Dataset items
▼

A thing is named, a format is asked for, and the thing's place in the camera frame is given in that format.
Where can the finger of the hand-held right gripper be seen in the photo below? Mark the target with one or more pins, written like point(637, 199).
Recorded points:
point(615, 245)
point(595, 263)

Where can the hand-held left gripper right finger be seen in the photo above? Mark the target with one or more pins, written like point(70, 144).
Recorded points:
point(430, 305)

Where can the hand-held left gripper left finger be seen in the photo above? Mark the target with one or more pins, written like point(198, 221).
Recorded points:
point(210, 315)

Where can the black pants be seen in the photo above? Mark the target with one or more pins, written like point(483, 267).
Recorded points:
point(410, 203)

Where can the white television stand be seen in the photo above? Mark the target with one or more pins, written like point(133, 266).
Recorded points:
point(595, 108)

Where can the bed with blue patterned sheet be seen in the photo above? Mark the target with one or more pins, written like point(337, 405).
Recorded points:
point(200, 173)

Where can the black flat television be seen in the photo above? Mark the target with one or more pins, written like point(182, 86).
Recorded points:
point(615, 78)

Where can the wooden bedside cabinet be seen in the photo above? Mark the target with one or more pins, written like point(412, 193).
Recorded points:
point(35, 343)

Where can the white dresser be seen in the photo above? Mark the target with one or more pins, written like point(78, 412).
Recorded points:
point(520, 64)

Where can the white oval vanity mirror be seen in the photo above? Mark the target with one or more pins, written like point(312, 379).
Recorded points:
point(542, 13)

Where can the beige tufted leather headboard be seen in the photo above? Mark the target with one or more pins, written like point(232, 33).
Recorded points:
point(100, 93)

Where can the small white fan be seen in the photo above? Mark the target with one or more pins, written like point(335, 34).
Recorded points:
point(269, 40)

▲

## What to do
For this exercise, return every line from the data that holds the string "right".

## Answer to this exercise
Where can the finger of the hand-held right gripper be seen in the photo below? Mark the target with one or more pins, written like point(637, 199).
Where can the hand-held left gripper right finger be seen in the photo above? Mark the target with one or more pins, written like point(70, 144).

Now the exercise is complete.